Computer and printer maker Hewlett-Packard (HWP: down $1.68 to $24.00, Research, Estimates), a Dow component, warned that weaker-than-expected sales and profit margins in the current quarter would lead it to cut about 6,000 jobs worldwide.
The company also said revenue would fall 14-to-16 percent during the quarter ending July 31, compared with the year-earlier period.
But telecom service provider WorldCom (WCOM: up $1.17 to $14.52, Research, Estimates) boosted the Nasdaq after it reported second-quarter earnings that fell short of Wall Street expectations, as low prices and high competition cut into profit.
The company also said it expected revenue growth of 12-to-15 percent for 2001 with earnings between $1.05 and $1.10 for the full year.
Explaining WorldCom's advance, Jefferies' Hogan said, "Their guidance was pretty terrific. Even with Hewlett-Packard down, the rest of technology was holding its head up.
Other techs staging an advance included IBM (IBM: up $1.11 to $106.00, Research, Estimates) and Sun Microsystems (SUNW: up $0.56 to $16.09, Research, Estimates).
Digesting warnings and quarterly results
While many leading companies already have posted quarterly financial results, there still were plenty to sift through. Good news was scarce.
Celera Genomics (CRA: up $1.65 to $30.80, Research, Estimates), best known for mapping the human genome, reported a wider loss for its fiscal fourth quarter Thursday as higher spending on sales and marketing offset increased subscriptions to its gene database.
Late Wednesday, Compaq Computer (CPQ: up $0.38 to $14.50, Research, Estimates) warned that its third-quarter financial results will be below recent expectations after it reported a second-quarter profit that matched forecasts.
Also after the closing bell Wednesday, fiber-optic cable maker Corning (GLW: up $1.79 to $15.56, Research, Estimates) said that its second- quarter profit fell below year-earlier levels but still came in well ahead of Wall Street estimates. But its earnings excluding one-time items were well below the prior year and the maker of fiber-optic components had a big net loss. It also forecast more weakness in the telecom industry.

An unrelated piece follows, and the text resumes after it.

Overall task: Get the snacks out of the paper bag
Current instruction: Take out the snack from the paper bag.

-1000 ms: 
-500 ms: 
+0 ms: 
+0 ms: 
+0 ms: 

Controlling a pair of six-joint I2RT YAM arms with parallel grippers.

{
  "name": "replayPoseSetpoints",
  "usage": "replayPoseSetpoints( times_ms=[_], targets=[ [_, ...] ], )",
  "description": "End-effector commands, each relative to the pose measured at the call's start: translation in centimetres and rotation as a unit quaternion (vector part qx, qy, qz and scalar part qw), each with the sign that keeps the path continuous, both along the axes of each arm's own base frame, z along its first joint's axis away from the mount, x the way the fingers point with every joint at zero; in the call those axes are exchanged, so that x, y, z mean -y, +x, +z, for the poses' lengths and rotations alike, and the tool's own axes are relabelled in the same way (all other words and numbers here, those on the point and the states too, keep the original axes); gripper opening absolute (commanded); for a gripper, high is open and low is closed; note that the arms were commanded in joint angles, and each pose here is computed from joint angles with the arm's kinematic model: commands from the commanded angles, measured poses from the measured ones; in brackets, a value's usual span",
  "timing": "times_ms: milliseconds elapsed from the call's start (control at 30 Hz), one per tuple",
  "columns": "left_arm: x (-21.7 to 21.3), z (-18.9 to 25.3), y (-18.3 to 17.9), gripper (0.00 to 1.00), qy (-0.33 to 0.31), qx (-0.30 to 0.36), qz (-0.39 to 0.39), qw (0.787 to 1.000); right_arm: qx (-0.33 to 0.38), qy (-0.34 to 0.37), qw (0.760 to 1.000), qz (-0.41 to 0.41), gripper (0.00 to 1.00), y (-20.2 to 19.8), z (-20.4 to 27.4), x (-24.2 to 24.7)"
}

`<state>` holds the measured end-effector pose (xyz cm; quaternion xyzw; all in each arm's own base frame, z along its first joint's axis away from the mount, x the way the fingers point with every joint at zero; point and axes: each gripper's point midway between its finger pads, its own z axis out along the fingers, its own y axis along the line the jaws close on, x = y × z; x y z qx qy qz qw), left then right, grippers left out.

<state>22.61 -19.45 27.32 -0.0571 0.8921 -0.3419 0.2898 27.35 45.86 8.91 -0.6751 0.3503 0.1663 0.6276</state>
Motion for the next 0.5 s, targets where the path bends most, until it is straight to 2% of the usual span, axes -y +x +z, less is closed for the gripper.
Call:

Halliburton (HAL: up $1.25 to $35.50, Research, Estimates), the world's No. 1 oilfield services company, said its second-quarter earnings from continuing operations more than doubled as oil and gas companies stepped up their drilling activity in response to strong energy prices during the quarter.
Media conglomerate Viacom (VIA.B: up $3.74 to $49.99, Research, Estimates) reported an unexpected narrow second-quarter profit, and company president Mel Karmazin told a conference call that the advertising market has bottomed and is starting to improve.
In other corporate news, Exxon Mobil (XOM: up $0.59 to $42.72, Research, Estimates) announced Wednesday that Chairman and CEO Lee Raymond has agreed to defer his retirement beyond the normal date of August 2003.
On the economic front, analysts are encouraged that signs of stabilization may be emerging.
"We don't have a predominance of negative news, day-to-day, in terms of economic events," said Hyman.
The Labor Department said its employment cost index, which measures workers' wages and salaries and is closely watched for signs of inflation, rose 0.9 percent in the second quarter after increasing 1.1 percent in the first quarter. Separately, jobless claims and orders for durable goods fell.